*** Recorded information

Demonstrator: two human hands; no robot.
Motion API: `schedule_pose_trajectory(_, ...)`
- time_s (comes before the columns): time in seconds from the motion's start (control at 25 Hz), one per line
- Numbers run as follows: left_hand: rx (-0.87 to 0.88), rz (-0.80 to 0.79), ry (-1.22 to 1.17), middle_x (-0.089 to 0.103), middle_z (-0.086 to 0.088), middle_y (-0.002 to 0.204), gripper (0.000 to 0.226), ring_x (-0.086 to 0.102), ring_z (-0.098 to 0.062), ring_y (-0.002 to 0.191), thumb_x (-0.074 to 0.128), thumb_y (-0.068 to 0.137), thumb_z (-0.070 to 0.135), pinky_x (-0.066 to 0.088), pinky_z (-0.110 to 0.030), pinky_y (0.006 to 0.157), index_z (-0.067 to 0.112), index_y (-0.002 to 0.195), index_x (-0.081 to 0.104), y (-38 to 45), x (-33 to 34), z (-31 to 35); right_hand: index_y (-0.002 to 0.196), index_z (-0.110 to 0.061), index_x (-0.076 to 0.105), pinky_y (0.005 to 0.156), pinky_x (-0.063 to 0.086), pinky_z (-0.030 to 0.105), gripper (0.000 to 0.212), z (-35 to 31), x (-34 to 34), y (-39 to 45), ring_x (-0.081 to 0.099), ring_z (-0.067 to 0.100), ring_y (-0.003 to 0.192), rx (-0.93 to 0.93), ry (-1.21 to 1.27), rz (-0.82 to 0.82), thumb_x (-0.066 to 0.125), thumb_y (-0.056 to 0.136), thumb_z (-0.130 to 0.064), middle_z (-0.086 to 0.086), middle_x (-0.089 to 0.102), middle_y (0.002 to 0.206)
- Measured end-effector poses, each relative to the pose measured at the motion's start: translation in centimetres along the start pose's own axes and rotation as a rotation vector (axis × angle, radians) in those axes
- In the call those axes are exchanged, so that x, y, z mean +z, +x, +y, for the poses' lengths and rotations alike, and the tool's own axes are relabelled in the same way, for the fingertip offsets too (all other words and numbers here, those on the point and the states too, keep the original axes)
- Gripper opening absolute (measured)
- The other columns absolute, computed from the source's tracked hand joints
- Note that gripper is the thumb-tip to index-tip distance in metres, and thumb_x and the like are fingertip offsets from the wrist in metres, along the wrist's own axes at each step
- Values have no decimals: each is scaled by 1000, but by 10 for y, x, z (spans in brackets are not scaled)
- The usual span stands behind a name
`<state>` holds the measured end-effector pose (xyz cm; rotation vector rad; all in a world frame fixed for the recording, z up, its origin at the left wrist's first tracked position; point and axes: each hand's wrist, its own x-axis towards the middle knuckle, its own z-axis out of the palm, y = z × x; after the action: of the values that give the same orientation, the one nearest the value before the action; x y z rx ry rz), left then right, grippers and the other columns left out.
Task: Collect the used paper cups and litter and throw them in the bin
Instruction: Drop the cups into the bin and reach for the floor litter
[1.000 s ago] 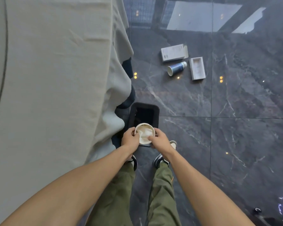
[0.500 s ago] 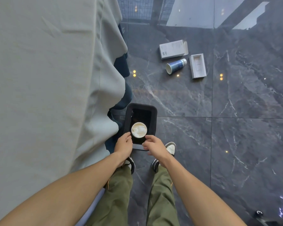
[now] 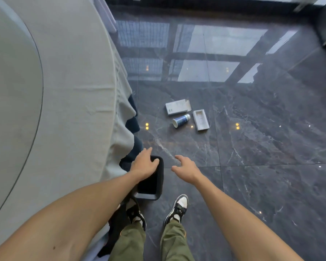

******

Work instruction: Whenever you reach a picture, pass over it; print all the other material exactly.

Exercise solution:
Demonstrator: two human hands; no robot.
Motion API: `schedule_pose_trajectory(_, ...)`
- time_s (comes before the columns): time in seconds from the motion's start (control at 25 Hz), one per line
- Numbers run as follows: left_hand: rx (-0.87 to 0.88), rz (-0.80 to 0.79), ry (-1.22 to 1.17), middle_x (-0.089 to 0.103), middle_z (-0.086 to 0.088), middle_y (-0.002 to 0.204), gripper (0.000 to 0.226), ring_x (-0.086 to 0.102), ring_z (-0.098 to 0.062), ring_y (-0.002 to 0.191), thumb_x (-0.074 to 0.128), thumb_y (-0.068 to 0.137), thumb_z (-0.070 to 0.135), pinky_x (-0.066 to 0.088), pinky_z (-0.110 to 0.030), pinky_y (0.006 to 0.157), index_z (-0.067 to 0.112), index_y (-0.002 to 0.195), index_x (-0.081 to 0.104), y (-38 to 45), x (-33 to 34), z (-31 to 35); right_hand: index_y (-0.002 to 0.196), index_z (-0.110 to 0.061), index_x (-0.076 to 0.105), pinky_y (0.005 to 0.156), pinky_x (-0.063 to 0.086), pinky_z (-0.030 to 0.105), gripper (0.000 to 0.212), z (-35 to 31), x (-34 to 34), y (-39 to 45), ring_x (-0.081 to 0.099), ring_z (-0.067 to 0.100), ring_y (-0.003 to 0.192), rx (-0.93 to 0.93), ry (-1.21 to 1.27), rz (-0.82 to 0.82), thumb_x (-0.066 to 0.125), thumb_y (-0.056 to 0.136), thumb_z (-0.130 to 0.064), middle_z (-0.086 to 0.086), middle_x (-0.089 to 0.102), middle_y (0.002 to 0.206)
- Measured end-effector poses, each relative to the pose measured at the motion's start: translation in centimetres along the start pose's own axes and rotation as a rotation vector (axis × angle, radians) in those axes
- In the call those axes are exchanged, so that x, y, z mean +z, +x, +y, for the poses' lengths and rotations alike, and the tool's own axes are relabelled in the same way, for the fingertip offsets too (all other words and numbers here, those on the point and the states too, keep the original axes)
- Gripper opening absolute (measured)
- The other columns absolute, computed from the source's tracked hand joints
- Note that gripper is the thumb-tip to index-tip distance in metres, and thumb_x and the like are fingertip offsets from the wrist in metres, along the wrist's own axes at each step
- Values have no decimals: each is scaled by 1000, but by 10 for y, x, z (spans in brackets are not scaled)
- The usual span stands behind a name
`<state>` holds the measured end-effector pose (xyz cm; rotation vector rad; all in a world frame fixed for the recording, z up, its origin at the left wrist's first tracked position; point and axes: each hand's wrist, its own x-axis towards the middle knuckle, its own z-axis out of the palm, y = z × x; after the action: of the values that give the same orientation, the one nearest the value before the action; x y z rx ry rz), left then right, grippers and the other columns left out.
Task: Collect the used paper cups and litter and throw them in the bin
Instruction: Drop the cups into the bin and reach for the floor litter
[1.000 s ago] 
[0.500 s ago] 
[now] 

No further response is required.